Pyelonephritis



Pyelonephritis refers to inflammation of the kidney resulting from bacterial infection. The inflammation affects the renal pelvis (join between kidney and ureter) and parenchyma (tissue).

Risk factors for pyelonephritis are:

  • Female sex
  • Structural urological abnormalities
  • Vesico-ureteric reflux (urine refluxing from the bladder to the ureters – usually in children)
  • Diabetes

 

Causes

Escherichia coli is the most common cause, as with lower urinary tract infections.

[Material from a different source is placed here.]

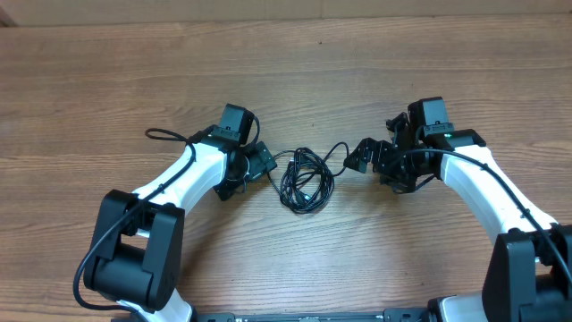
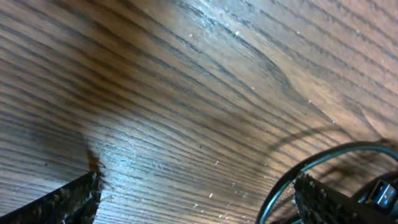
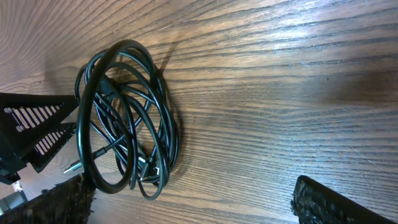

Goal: Untangle cables

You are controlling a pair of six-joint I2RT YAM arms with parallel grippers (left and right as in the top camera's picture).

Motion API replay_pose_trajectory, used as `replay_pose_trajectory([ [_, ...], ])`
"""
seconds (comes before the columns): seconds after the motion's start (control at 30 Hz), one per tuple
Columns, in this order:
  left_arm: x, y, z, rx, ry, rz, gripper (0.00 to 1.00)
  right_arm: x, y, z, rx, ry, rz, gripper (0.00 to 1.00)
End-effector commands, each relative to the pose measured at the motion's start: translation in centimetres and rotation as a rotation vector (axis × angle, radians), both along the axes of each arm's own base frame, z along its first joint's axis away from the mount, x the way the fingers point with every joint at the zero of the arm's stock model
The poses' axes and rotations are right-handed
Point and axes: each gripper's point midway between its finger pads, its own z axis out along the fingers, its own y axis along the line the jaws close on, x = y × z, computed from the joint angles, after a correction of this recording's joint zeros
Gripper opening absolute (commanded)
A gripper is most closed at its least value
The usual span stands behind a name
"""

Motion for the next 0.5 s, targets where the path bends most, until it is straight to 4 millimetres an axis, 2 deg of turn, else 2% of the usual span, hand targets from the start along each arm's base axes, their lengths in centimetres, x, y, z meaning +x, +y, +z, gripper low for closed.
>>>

E. coli are gram-negative, anaerobic, rod-shaped bacteria that are part of the normal lower intestinal microbiome. It is found in faeces and can easily spread to the bladder.

Other causes:

  • Klebsiella pneumoniae (gram-negative anaerobic rod)
  • Enterococcus
  • Pseudomonas aeruginosa
  • Staphylococcus saprophyticus
  • Candida albicans (fungal)

 

Presentation

Diagnosis can be made clinically with a history and examination. 

Patients have a similar presentation to lower urinary tract infections (i.e. dysuria, suprapubic discomfort and increased frequency) plus the additional triad of symptoms:

  • Fever
  • Loin or back pain (bilateral or unilateral)
  • Nausea / vomiting

 

Patients may also have:

  • Systemic illness
  • Loss of appetite
  • Haematuria
  • Renal angle tenderness on examination

 

Investigations

Urine dipstick will show signs of infection, including nitrites, leukocytes and blood.

Midstream urine (MSU) for microscopy, culture and sensitivity testing is essential to establish the causative organism. The sample should ideally be collected before starting antibiotics.

Blood tests will show raised white blood cells and raised inflammatory markers (i.e. CRP).

Imaging may be used to exclude other pathologies, such as kidney stones or abscesses. This could be an ultrasound or CT scan. 

 

Management of Pyelonephritis

Referral to hospital if there are features of sepsis or if it is not safe to manage them in the community.

NICE guidelines (2018) recommend the following first-line antibiotics for 7-10 days when treating pyelonephritis in the community:

  • Cefalexin
  • Co-amoxiclav (if culture results are available)
  • Trimethoprim (if culture results are available)
  • Ciprofloxacin (keep tendon damage and lower seizure threshold in mind)

 

Patients admitted to hospital with sepsis require the sepsis six; with three tests and three treatments.

Three tests:

  • Blood lactate level
  • Blood cultures
  • Urine output

Three treatments:

  • Oxygen to maintain oxygen saturations of 94-98% (or 88-92% in COPD)
  • Empirical broad-spectrum IV antibiotics (according to local guidelines)
  • IV fluids

 

Two things to keep in mind with patients that have significant symptoms or do not respond well to treatment are:

  • Renal abscess
  • Kidney stone obstructing the ureter, causing pyelonephritis

 

Chronic Pyelonephritis

Chronic pyelonephritis presents with recurrent episodes of infection in the kidneys. Recurrent infections lead to scarring of the renal parenchyma, leading to chronic kidney disease (CKD). It can progress to end-stage renal failure. 

Dimercaptosuccinic acid (DMSA) scans involve injecting radiolabeled DMSA, which builds up in healthy kidney tissue. When imaged using gamma cameras, it indicates scarring or damage in areas that do not take up the DMSA. They are used in recurrent pyelonephritis to assess for renal damage.